How to Prepare Your Home for a Generator

When it comes to making improvements on your home, you’ll probably think of updating your kitchen cabinets, re-staining your hardwood floors, or simply doing a paint job from top to bottom. But have you ever considered installing a backup generator from While the event of a power outage won’t happen to you every day, it does happen. Your home could lose power for any number of reasons, be it an ice storm, a heavy downpour, extreme winds, or even the accidental cutting of the power lines by the utility company.

Whatever the case may be, you would be able to carry on as usual and benefit from the ongoing operation and power of your home and its appliances with the use of a home generator. It’s always there when you need it, and it can come in handy to provide light, heat or cold, and keep all of your home’s appliances operational.

Before you bring in a generator into your home, make sure you take some steps to properly prepare your home for this very helpful and useful piece of equipment.

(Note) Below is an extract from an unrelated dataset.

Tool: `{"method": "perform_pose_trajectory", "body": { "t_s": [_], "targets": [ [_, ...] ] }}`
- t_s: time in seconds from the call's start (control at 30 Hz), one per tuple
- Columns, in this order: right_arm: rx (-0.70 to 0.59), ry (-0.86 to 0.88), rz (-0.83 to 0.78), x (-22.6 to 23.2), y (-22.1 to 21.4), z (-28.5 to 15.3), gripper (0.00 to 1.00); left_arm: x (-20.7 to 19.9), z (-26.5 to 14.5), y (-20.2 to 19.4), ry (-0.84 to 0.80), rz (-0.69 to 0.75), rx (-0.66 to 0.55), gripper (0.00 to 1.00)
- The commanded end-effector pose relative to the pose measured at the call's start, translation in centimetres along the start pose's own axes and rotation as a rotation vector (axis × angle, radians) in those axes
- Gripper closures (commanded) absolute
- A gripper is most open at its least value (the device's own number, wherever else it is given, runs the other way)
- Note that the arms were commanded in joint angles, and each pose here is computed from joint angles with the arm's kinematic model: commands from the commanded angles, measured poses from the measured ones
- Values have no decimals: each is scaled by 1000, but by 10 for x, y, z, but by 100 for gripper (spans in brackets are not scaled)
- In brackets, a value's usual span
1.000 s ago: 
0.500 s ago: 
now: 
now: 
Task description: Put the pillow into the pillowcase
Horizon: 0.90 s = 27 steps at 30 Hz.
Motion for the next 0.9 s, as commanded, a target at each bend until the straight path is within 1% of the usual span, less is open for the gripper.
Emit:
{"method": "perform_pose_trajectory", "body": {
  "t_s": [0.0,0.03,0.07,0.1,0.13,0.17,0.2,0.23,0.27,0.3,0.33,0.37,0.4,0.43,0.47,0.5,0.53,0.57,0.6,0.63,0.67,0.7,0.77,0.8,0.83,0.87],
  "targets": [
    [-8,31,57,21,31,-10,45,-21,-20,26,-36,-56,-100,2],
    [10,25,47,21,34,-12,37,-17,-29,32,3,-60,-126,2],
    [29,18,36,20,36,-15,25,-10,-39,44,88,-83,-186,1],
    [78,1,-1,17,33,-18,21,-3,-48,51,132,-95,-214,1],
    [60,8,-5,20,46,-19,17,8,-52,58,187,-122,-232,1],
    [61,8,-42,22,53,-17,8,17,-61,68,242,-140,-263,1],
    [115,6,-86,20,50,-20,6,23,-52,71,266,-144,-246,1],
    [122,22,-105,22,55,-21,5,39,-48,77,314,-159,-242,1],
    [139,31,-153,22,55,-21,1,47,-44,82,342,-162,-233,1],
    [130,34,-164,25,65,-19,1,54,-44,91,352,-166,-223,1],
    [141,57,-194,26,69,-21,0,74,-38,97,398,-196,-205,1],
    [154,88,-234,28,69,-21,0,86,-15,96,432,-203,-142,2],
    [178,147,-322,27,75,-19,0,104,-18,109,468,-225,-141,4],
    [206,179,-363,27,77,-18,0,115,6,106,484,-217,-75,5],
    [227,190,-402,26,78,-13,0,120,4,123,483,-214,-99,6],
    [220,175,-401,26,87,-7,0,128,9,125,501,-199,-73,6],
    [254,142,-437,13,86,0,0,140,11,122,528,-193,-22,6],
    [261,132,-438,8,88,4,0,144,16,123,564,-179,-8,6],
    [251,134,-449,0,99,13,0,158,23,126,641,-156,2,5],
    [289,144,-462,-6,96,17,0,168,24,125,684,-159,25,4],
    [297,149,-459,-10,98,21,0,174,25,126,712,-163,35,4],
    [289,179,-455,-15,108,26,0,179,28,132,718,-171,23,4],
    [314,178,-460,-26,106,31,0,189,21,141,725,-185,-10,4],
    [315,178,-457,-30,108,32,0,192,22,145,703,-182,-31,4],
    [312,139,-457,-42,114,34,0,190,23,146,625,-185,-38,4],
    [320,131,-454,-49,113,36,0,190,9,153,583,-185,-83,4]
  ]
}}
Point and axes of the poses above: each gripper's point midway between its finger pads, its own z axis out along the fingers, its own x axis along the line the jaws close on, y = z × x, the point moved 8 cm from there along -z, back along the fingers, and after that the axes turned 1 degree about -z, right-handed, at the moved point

Determine How Much Load You Need

You don’t necessarily need the biggest generator out there that delivers the most amount of power at any one time. Before you decide which generator you need, determine what things you want your generator to power up, such as your furnace, air conditioner, fridge, stove/oven, electrical outlets, and lights. Once you know what needs to be powered up and how much power is needed to do so, you can figure out which generator you need.

Install a Transfer Switch

Generators aren’t just plugged into a wall outlet. If you do that, it can be dangerous. Instead, your home must be disconnected from the power grid before you can start a generator. If not, the electricity that is produced can travel beyond your home and enter the power grid, which could potentially injure or even kill utility personnel on the job.

As such, you should install a transfer switch which includes an electrical sub-panel equipped with a switch for every circuit that you need to be powered by your generator. This transfer switch will be directly wired to your home’s electrical service, and your generator will be plugged into this sub-panel. This will cut your home off from the grid.

Practice Installing Your Generator

Before the power goes out, practice sets up your generator and getting it running. You should do this a couple of times per year to get the hang of it so its second nature should disaster ever strike. Make sure you put the generator outside in a well-ventilated area at least a few feet away from your house, as carbon monoxide that is emitted from fuel can be dangerous.

Getting a generator for your home is a great idea, and can come in extremely handy should you ever experience a power outage, especially for a long period of time.